In the "Good news" insert, Corriere della Sera published the story of the "Covid free" village built in Lagosanto di Ferrara for foreign workers by the Salvi Group, by the will of the Salvi brothers. A little known but very significant story regarding the commitment of the Italian fruit and vegetable sector and its leading representatives on the front of social interventions.

In the article by Paolo Foschini, Marco Salvi (pictured in Corriere della Sera) says: "Foreign labor became a necessity here as well twenty years ago, when the local one disappeared. At that point, however, these people who left their homes to come to work here had to be given proper living conditions. For the first couple of years we have found interim solutions. Then we created the villages. Today it has become quite common, at least in this part of Italy ".

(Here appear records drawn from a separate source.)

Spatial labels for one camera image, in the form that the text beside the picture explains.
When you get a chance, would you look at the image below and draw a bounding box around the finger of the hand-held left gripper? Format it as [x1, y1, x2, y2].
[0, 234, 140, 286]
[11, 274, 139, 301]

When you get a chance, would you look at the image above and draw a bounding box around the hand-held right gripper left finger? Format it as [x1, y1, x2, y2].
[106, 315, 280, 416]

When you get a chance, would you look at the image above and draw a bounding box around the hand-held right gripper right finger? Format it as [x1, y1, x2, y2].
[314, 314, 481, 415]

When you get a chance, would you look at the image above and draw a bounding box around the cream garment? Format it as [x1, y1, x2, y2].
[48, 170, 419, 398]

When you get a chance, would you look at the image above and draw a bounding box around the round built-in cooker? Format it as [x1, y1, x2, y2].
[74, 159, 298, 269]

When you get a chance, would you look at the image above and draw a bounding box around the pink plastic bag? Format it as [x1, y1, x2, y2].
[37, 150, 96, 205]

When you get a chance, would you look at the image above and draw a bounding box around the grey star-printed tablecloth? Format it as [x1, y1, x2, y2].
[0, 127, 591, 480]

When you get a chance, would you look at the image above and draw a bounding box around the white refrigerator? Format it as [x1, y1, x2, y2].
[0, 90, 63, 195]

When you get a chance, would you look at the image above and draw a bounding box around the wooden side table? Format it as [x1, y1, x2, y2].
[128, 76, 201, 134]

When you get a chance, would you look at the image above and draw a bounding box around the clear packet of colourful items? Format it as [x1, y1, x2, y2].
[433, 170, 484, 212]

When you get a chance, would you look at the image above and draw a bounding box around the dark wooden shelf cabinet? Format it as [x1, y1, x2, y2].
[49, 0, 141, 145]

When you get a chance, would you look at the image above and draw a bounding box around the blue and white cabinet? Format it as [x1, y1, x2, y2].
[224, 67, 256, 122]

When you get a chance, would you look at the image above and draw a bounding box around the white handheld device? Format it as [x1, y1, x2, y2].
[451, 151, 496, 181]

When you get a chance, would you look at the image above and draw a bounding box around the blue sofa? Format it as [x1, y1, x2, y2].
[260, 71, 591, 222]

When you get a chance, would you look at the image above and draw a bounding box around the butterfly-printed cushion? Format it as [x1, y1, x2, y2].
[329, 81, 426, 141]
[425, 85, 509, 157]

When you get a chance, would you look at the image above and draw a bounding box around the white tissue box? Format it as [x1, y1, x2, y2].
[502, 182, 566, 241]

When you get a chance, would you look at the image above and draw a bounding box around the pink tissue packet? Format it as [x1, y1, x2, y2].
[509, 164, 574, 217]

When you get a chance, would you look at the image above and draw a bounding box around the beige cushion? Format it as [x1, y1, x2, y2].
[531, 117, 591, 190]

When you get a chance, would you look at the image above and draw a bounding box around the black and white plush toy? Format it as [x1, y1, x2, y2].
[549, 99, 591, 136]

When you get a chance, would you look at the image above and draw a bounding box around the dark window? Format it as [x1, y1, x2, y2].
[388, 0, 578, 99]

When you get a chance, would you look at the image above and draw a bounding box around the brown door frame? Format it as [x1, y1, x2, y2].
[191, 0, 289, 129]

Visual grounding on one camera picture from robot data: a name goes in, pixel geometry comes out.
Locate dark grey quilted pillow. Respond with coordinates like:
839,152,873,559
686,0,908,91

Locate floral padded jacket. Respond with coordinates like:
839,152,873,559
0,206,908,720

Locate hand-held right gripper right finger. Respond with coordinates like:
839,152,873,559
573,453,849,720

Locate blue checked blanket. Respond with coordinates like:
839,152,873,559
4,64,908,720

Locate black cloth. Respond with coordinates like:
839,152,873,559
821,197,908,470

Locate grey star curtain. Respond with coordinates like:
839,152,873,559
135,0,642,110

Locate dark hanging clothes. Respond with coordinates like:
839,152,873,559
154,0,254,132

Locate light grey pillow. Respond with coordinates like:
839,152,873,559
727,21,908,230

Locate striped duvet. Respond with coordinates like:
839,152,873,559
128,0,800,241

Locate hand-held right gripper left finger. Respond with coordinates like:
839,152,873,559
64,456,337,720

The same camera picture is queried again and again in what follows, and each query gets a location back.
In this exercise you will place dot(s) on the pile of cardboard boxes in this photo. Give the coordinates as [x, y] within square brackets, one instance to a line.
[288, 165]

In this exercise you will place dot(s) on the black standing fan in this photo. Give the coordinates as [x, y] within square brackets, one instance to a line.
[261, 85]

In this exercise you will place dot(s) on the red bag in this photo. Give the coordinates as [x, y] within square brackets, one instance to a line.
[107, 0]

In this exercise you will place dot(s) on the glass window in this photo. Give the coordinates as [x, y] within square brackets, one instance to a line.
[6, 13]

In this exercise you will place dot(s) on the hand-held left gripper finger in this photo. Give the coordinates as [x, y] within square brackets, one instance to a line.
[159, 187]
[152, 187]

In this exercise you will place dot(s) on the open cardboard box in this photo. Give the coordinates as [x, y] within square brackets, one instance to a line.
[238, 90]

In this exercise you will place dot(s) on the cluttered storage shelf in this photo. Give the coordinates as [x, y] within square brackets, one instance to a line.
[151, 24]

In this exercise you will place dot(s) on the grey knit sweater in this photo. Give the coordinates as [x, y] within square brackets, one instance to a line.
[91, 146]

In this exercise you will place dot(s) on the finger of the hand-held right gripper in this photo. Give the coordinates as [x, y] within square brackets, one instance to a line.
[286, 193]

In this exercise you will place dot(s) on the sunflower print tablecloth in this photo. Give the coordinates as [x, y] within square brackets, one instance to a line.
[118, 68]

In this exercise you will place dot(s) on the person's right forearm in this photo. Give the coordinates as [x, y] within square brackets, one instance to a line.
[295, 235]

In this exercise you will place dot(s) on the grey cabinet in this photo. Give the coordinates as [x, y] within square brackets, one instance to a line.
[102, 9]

Covid in March exploded simultaneously with the buds on the trees - reads the Corriere -. When Marco Salvi says that "of course it was not easy" he also speaks as president of Fruitimprese, the national association that brings together over 300 fruit and vegetable import-export companies, from South Tyrol to Sicily. “But at the same time I felt privileged - says Marco - because as a fundamental part of the food chain we have never stopped. With important financial commitments, even if they are very just: guaranteeing distances on the processing lines, reorganizing shifts without crowds, ensuring all staff, sanitizing the environments every night ... There were also bizarre circumstances on the market, seen with hindsight. At first, for example, the Germans in particular were so worried about the infection that it seemed they no longer wanted our fruit. Then, when they realized that the drama belonged to everyone, they begged us Italians to keep sending it to them or it was a disaster. The real problem remained that of manpower. And on this, really, it was these women who came for the first time many years ago from afar and then always returned. Mostly from Poland and Romania, for us ”.

Marco's sister, Silvia Salvi tells the interviewer: "The Italians and Italians have tried. When the crisis arrived, and when many shops and clubs began to close with the protracted lockdown, many waiters and many jobless orders asked to work for us. And we took them with open arms, a hundred men and women. But only a dozen of them resisted. The rest found the work too hard after a few days ”.

The harvesters from the East are of another kind, they are trained. One of them, Dana, tells the Corriere della Sera journalist: “I'm staying here. To do this hard work. But I like it and it makes me feel good ".

Perhaps you would not say the same thing if the village built by the Salvi in ​​Lagosanto di Ferrara were not the efficient and welcoming structure it is.